Joe Biden appeared vulnerable, empathetic and relatable in the face of Trump’s abuse. But that is not the type of political strength, muscle and courage needed to defeat fascism and authoritarianism.

And because fascism is a sociopathic (if not psychopathic) ideology, human decency and vulnerability will not peel away Trump’s followers and thus weaken him. Instead, such emotional openness only encourage their aggression. As mental health professionals have repeatedly warned, Donald Trump is a political sadist who is fueled by the pain and weakness of others. His deplorable supporters are motivated by the same impulses.

To defeat Donald Trump and what he represents, the American people do not need “Nice Joe” or “Reasonable Joe” or “Empathetic Joe,” a public figure who can perform his own more authentic version of Bill Clinton’s “I feel your pain.”

This moment of crisis, with its fascist assault on American democracy, the rule of law and human and civil rights — along with a plague that has killed at least 200,000 people so far — demands Champion Joe.

In the upcoming debates and the weeks remaining before Election Day, Joe Biden must have some fire in his belly if he wants to win. He must speak loudly and directly, and confront Trump as the dirty street fighter — and coward — that he is. Biden must use declarative statements. He must look directly into the camera while telling the American people, “Donald Trump is killing you.”

Joe Biden has many options available for his truth-telling about the evils of Donald Trump.

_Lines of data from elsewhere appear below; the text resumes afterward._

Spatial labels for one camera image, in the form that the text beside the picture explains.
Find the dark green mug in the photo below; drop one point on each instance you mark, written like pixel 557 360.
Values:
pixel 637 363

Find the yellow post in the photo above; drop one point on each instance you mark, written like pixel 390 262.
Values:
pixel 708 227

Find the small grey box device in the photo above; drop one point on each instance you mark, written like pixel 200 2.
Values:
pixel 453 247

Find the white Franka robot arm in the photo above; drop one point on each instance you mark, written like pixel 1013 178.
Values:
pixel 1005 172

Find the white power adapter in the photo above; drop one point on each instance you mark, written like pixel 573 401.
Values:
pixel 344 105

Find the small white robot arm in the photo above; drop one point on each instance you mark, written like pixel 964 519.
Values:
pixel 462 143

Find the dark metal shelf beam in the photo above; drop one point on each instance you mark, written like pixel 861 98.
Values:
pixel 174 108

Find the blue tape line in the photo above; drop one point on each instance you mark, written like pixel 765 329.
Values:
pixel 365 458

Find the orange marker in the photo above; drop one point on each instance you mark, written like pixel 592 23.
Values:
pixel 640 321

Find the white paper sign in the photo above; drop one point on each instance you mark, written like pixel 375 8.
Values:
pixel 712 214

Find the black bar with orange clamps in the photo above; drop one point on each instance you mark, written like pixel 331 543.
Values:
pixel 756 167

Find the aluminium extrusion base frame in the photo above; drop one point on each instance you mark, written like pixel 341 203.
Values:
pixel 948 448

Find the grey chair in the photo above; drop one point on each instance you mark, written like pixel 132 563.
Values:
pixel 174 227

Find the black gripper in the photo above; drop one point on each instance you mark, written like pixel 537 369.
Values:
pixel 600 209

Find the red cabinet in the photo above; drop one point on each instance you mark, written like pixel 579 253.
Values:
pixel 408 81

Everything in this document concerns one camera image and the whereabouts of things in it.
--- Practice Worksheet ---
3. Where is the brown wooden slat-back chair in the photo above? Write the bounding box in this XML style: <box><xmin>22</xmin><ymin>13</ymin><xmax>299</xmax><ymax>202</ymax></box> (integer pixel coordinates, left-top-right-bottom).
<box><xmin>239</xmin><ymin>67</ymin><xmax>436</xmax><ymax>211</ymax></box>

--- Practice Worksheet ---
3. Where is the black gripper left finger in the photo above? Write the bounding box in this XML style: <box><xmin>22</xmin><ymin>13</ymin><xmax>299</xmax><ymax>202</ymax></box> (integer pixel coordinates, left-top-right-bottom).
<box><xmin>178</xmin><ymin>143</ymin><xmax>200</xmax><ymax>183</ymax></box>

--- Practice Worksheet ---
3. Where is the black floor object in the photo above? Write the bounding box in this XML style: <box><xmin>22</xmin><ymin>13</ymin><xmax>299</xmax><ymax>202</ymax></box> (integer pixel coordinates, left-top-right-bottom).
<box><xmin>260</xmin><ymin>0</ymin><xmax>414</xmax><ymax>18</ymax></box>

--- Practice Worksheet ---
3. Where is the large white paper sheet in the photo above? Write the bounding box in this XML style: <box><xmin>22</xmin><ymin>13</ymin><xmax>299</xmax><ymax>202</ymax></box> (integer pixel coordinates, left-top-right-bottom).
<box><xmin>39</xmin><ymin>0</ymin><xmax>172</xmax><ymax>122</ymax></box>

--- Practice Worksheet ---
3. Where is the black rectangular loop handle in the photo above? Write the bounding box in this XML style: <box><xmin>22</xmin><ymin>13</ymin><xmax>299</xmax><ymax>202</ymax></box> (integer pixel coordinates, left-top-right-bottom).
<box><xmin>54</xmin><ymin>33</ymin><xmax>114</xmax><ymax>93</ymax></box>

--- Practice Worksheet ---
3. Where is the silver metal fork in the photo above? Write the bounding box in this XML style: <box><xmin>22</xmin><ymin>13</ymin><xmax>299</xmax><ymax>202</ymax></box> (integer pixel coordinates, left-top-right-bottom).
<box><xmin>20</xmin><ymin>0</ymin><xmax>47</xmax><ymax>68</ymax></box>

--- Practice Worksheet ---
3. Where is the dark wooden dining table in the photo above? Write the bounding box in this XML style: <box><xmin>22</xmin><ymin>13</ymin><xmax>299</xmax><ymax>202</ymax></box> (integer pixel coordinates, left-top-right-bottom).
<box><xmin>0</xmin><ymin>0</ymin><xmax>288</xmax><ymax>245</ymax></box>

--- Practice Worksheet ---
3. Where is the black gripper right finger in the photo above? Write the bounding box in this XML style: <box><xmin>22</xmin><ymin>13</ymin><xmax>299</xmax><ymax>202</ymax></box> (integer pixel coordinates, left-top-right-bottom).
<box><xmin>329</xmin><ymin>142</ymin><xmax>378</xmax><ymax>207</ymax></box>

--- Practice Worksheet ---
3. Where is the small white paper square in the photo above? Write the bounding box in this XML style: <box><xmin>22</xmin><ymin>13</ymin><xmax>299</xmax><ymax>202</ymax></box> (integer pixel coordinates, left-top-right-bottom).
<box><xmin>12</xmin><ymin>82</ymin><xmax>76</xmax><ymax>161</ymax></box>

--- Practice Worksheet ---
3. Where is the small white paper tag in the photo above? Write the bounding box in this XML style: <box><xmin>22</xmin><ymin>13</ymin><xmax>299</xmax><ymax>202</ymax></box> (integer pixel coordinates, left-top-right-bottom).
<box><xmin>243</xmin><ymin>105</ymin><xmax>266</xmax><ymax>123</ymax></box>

He should repeatedly state that Trump is a criminal, that Trump only cares about money and not American lives, that Trump is a corrupt and so are his children, that Trump loves Russia and Vladimir Putin more than America.

Donald Trump is a failed president, husband and businessman. If you are a woman, Trump will take away your rights and control over your own body. He has been credibly accused of sexual assault by numerous women — and has openly bragged about it. If you are a Black or brown American, Donald Trump will take away your rights. If you are an immigrant, he may put you in one of his concentration camps. If you are a young person, Trump wants to burn and flood the Earth and ensure you have no future.

If you are sick, Donald Trump wants to take away your health care and let you die. In short, Donald Trump hates America and the American people. He only cares about himself, and the American people are just a means to an end.

Even if Joe Biden finds a way to win the election and take office, the deep institutional, cultural, political and social problems that spawned Donald Trump and his movement will not magically disappear.

At the Nation, Elie Mystal describes the depths of America’s problems in the Age of Trump and beyond:

Things are bad. Worse than a lot of people are willing to admit. The only reason we can even hope that voting may get us out of this mess is that Trump is historically incompetent. But he’s been able to get this far because of systemic bias in our institutions, our media, and our populace. If we do not tear down the structures that helped Trump rise and thrive in the first place, a politician who is just as racist but slightly less bumbling could easily pick up these pieces and finish what Trump started. Things are bad now, but they can always get worse.

Champion Joe could begin to heal the country from all the harm that has been done by the Age of Trump and its agents. Is the real Joe Biden up to the task? One hopes the answer is yes, because the future of American democracy depends on it.

Unfortunately, the Joe Biden who showed up at the first debate with Donald Trump seemed like an old, tired soldier who is fighting his last battle, not the warrior for hope that America (and the world) needs to lead us out of the darkness and into a new greatness of democratic renewal.

Two debates still remain. Biden still leads in the polls. There is still time for the best version of him, Champion Joe, to emerge and take the reins.